Task to complete:
Copy exactly the lines from the start of the data below through the one that carries "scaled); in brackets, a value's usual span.", and only those.
- Opening Delimiter -
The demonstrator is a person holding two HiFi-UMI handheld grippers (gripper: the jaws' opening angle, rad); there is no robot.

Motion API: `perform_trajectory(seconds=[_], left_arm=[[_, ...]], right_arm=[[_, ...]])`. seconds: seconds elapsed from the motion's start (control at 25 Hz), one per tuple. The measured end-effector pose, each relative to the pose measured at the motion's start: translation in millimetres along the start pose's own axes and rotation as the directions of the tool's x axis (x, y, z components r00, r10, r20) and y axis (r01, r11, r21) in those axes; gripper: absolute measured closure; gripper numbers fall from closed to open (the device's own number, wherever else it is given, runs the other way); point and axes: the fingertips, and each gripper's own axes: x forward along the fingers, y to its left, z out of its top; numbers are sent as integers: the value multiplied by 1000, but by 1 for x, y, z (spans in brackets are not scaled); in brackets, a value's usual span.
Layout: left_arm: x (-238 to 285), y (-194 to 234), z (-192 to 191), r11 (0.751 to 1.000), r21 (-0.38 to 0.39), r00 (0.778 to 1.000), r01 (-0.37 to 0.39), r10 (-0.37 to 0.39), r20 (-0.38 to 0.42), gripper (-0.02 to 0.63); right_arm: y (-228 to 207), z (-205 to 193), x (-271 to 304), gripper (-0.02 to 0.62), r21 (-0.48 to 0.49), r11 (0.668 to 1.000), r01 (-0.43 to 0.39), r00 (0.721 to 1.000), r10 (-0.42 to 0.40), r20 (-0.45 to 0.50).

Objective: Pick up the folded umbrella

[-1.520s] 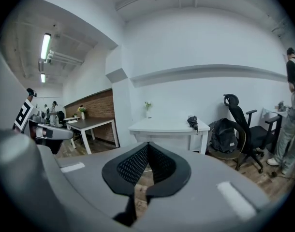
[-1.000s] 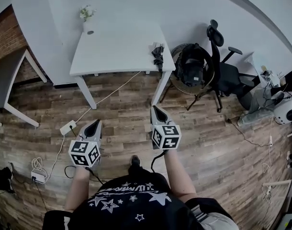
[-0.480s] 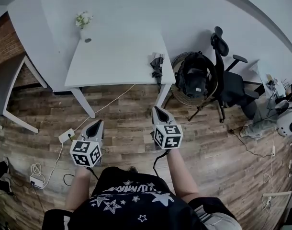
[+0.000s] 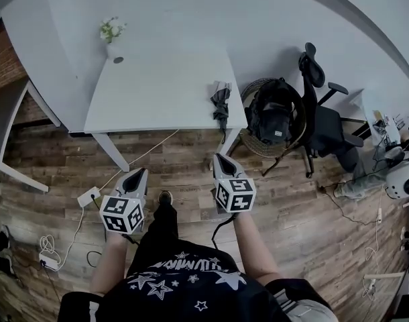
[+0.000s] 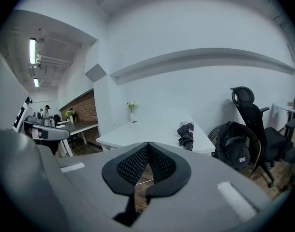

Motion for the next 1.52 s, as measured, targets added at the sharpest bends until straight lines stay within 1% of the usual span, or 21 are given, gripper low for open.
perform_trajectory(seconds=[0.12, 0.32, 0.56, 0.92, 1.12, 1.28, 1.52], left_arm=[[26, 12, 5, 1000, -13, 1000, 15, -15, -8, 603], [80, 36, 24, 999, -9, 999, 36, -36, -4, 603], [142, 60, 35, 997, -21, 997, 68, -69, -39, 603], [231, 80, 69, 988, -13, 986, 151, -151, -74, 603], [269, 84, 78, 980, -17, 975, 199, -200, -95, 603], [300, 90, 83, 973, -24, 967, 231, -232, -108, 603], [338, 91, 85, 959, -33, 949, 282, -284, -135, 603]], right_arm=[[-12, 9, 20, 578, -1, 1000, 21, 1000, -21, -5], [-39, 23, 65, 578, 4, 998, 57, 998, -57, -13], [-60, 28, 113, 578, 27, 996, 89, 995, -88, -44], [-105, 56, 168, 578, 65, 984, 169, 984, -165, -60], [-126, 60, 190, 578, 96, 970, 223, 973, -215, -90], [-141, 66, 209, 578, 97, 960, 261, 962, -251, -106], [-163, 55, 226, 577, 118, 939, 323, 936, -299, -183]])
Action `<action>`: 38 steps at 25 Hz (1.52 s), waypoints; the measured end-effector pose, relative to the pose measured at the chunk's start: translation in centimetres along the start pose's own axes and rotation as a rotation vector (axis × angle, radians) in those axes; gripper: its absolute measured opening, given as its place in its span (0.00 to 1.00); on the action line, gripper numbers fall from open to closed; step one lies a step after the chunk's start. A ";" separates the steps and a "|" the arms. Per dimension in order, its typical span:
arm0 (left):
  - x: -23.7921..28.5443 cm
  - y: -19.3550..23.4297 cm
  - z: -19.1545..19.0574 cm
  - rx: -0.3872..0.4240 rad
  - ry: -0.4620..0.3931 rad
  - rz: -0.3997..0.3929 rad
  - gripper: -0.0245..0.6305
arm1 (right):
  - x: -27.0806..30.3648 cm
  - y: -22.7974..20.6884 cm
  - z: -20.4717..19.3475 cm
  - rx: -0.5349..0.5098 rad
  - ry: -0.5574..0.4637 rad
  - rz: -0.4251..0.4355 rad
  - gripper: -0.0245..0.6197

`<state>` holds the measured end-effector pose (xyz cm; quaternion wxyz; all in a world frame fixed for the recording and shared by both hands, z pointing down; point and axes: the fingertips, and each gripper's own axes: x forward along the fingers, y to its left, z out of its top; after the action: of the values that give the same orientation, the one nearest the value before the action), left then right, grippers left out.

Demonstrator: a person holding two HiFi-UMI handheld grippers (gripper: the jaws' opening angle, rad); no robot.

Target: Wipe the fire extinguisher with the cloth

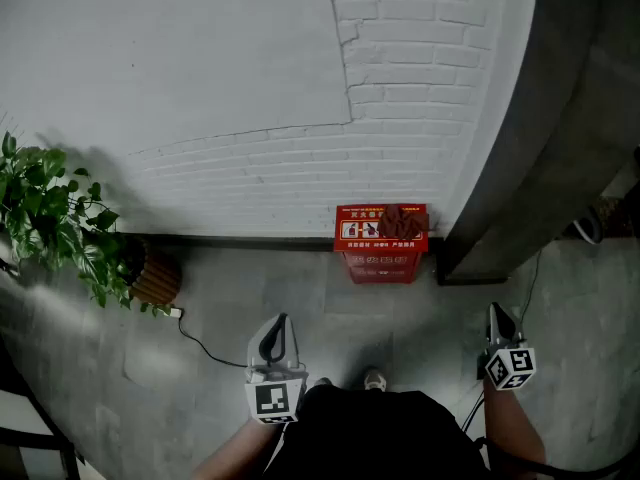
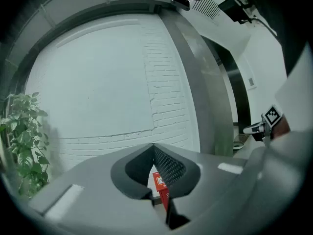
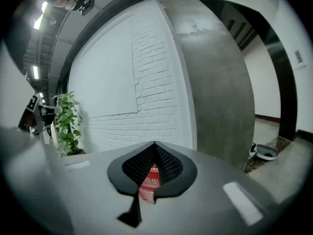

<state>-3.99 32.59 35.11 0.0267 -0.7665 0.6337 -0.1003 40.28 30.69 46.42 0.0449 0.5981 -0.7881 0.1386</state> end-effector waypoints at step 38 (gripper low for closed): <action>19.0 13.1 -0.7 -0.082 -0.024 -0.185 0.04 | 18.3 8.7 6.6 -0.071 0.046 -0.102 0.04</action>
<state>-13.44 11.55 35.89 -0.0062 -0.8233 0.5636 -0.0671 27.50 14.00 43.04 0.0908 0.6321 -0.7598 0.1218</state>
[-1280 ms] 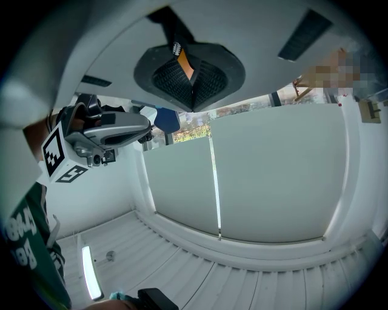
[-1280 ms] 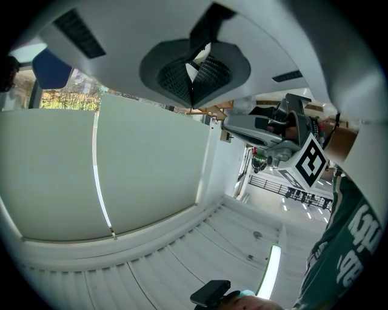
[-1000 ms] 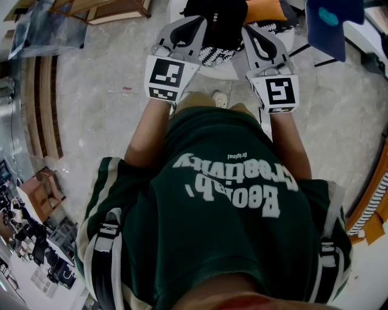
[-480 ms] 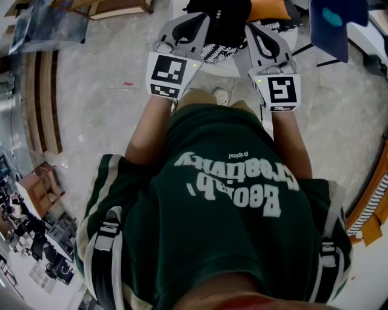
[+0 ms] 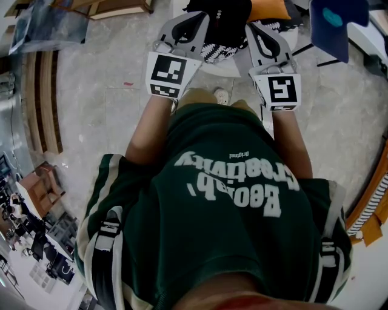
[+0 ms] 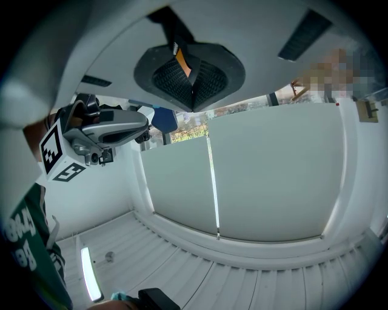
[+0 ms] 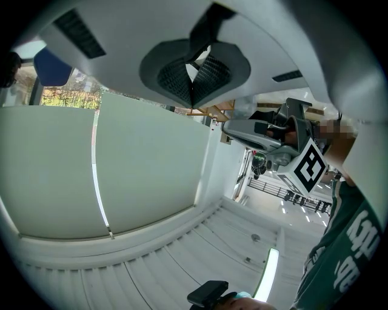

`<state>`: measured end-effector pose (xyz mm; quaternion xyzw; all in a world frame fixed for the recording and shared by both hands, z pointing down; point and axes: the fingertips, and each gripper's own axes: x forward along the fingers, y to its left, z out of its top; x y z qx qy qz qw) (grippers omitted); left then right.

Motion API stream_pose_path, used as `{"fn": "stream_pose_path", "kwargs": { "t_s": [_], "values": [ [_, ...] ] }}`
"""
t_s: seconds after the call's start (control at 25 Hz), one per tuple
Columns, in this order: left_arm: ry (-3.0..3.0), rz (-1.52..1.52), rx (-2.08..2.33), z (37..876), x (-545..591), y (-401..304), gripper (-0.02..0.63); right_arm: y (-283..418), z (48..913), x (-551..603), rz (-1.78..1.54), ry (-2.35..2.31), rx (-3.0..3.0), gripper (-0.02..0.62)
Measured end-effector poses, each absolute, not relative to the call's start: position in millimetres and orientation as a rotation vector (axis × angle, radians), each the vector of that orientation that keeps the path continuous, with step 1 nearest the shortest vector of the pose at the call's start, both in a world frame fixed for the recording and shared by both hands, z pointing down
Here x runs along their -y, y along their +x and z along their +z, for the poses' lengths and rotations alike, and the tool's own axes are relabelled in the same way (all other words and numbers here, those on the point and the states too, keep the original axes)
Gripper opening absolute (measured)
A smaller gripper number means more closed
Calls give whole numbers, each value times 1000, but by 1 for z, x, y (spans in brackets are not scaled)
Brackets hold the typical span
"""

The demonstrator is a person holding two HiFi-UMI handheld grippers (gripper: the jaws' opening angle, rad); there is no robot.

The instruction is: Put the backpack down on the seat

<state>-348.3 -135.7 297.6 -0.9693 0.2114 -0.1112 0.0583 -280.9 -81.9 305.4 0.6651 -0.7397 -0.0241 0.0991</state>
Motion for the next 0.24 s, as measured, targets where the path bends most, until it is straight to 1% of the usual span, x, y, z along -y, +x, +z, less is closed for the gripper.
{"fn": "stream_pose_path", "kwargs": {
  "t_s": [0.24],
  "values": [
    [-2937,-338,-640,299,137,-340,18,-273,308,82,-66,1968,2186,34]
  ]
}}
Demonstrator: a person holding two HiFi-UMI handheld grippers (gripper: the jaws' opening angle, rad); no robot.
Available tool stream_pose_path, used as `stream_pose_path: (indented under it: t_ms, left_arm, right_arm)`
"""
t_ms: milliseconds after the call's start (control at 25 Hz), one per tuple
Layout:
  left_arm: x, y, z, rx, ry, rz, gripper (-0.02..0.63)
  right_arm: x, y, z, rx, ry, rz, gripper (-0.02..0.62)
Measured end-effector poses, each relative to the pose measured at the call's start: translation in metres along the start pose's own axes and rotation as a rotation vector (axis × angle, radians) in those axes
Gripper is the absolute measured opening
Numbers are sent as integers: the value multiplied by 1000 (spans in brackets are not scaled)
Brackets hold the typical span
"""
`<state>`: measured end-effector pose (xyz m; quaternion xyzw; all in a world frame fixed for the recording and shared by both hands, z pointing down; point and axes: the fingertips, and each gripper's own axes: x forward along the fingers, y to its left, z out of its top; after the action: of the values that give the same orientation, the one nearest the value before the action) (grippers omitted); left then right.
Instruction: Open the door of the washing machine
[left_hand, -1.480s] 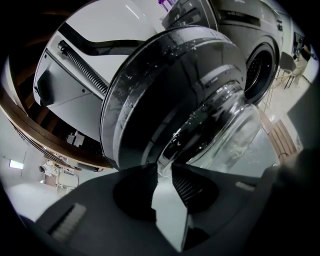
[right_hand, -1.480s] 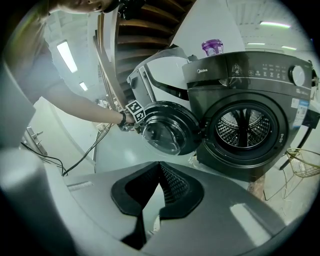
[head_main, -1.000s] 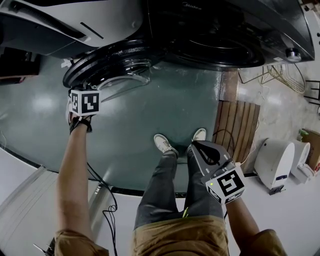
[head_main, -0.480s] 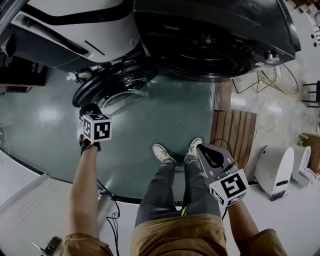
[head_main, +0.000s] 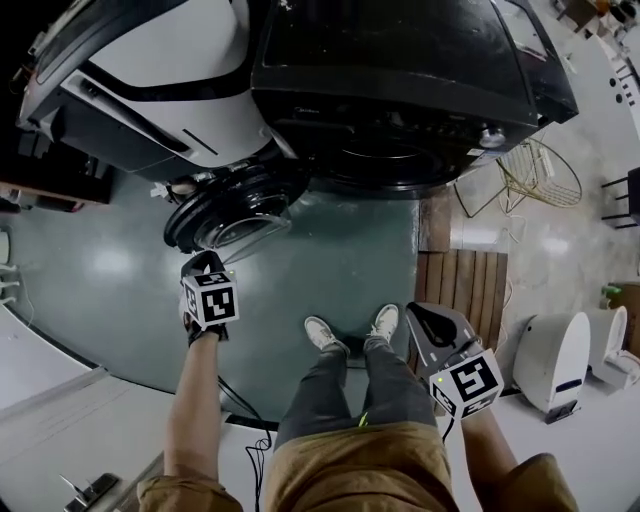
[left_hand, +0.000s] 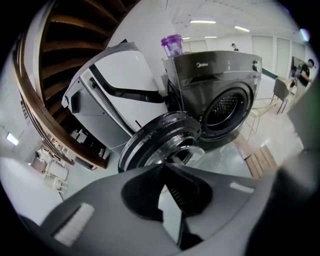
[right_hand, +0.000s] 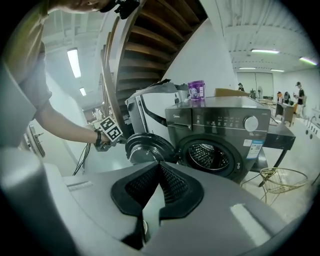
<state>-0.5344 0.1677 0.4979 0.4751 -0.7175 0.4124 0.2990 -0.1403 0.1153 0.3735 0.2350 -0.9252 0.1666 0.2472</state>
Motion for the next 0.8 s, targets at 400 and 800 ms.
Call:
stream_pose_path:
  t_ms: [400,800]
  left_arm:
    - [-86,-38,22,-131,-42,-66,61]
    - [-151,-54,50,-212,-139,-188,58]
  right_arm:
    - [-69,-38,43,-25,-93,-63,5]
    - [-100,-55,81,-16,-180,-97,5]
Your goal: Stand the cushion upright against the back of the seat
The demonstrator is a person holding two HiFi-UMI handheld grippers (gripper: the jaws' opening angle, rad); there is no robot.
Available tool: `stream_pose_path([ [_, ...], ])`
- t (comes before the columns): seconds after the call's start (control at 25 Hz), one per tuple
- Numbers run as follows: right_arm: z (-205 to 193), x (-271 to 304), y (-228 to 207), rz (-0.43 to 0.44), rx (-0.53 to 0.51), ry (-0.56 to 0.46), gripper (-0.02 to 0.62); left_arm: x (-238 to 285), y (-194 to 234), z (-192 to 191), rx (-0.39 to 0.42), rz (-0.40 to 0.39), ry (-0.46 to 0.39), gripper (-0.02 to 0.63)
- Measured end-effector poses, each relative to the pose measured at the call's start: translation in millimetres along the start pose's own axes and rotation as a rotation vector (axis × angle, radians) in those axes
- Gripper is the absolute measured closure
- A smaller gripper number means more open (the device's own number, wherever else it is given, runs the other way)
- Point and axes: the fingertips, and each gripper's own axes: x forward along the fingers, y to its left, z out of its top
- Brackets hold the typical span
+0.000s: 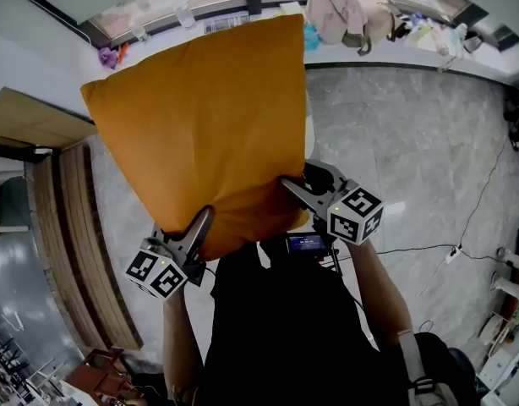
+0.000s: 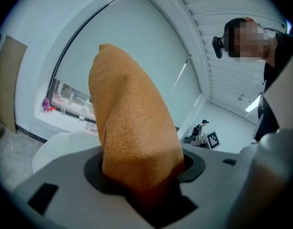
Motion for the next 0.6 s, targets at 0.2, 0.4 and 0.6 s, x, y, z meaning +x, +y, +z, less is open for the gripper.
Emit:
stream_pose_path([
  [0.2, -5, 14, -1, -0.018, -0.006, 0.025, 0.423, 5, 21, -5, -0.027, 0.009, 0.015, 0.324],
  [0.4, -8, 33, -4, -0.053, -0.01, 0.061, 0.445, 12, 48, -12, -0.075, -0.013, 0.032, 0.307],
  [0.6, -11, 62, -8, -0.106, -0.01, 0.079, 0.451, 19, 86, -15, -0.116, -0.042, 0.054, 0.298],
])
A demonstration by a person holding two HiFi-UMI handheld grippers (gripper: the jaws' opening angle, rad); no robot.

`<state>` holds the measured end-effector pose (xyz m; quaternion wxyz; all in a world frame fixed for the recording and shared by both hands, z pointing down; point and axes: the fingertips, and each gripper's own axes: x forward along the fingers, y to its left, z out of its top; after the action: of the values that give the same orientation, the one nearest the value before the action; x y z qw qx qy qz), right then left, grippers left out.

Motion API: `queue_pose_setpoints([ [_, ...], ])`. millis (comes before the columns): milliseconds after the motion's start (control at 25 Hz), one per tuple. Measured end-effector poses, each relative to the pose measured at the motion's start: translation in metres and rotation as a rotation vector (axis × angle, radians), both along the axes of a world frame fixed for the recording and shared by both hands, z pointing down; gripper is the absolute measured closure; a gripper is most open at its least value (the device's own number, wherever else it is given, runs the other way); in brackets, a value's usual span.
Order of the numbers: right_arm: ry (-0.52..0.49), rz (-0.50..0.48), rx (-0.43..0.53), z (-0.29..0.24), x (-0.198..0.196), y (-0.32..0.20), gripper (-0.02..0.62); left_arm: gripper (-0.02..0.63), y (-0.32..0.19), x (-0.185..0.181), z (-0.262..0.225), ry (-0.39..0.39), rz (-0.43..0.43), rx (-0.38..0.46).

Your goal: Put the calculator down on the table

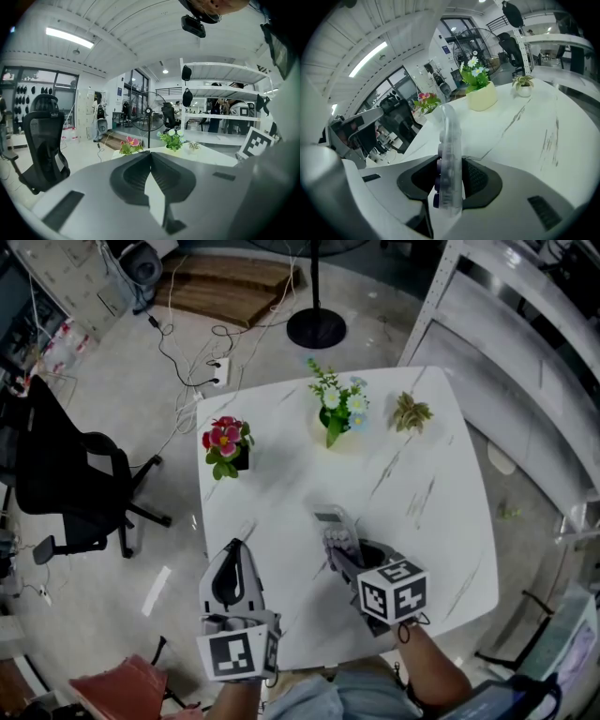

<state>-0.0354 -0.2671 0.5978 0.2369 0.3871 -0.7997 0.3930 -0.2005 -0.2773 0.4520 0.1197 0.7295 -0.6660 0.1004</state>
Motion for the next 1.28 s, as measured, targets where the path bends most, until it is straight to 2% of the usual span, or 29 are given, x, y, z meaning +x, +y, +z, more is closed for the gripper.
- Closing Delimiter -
Exercise output:
The demonstrator is a person holding two HiFi-UMI handheld grippers (gripper: the jaws' opening angle, rad); there is no robot.

Motion API: `perform_trajectory(seconds=[_], left_arm=[[_, ...]], right_arm=[[_, ...]])`. seconds: seconds elapsed from the motion's start (control at 25 Hz), one per tuple. The measured end-effector pose, each relative to the pose measured at the motion's start: translation in millimetres along the start pose's own axes and rotation as the directions of the tool's x axis (x, y, z components r00, r10, r20) and y axis (r01, r11, r21) in those axes; gripper: absolute measured closure; gripper numbers fall from closed to open (the device's own number, wherever else it is given, runs the other way); point and axes: the fingertips, and each gripper's own axes: x forward along the fingers, y to its left, z out of its top; numbers are sent as integers: the value multiplied by 1000, but by 1 for x, y, z (spans in brackets are not scaled); in brackets, a value's usual span.

This completes the answer.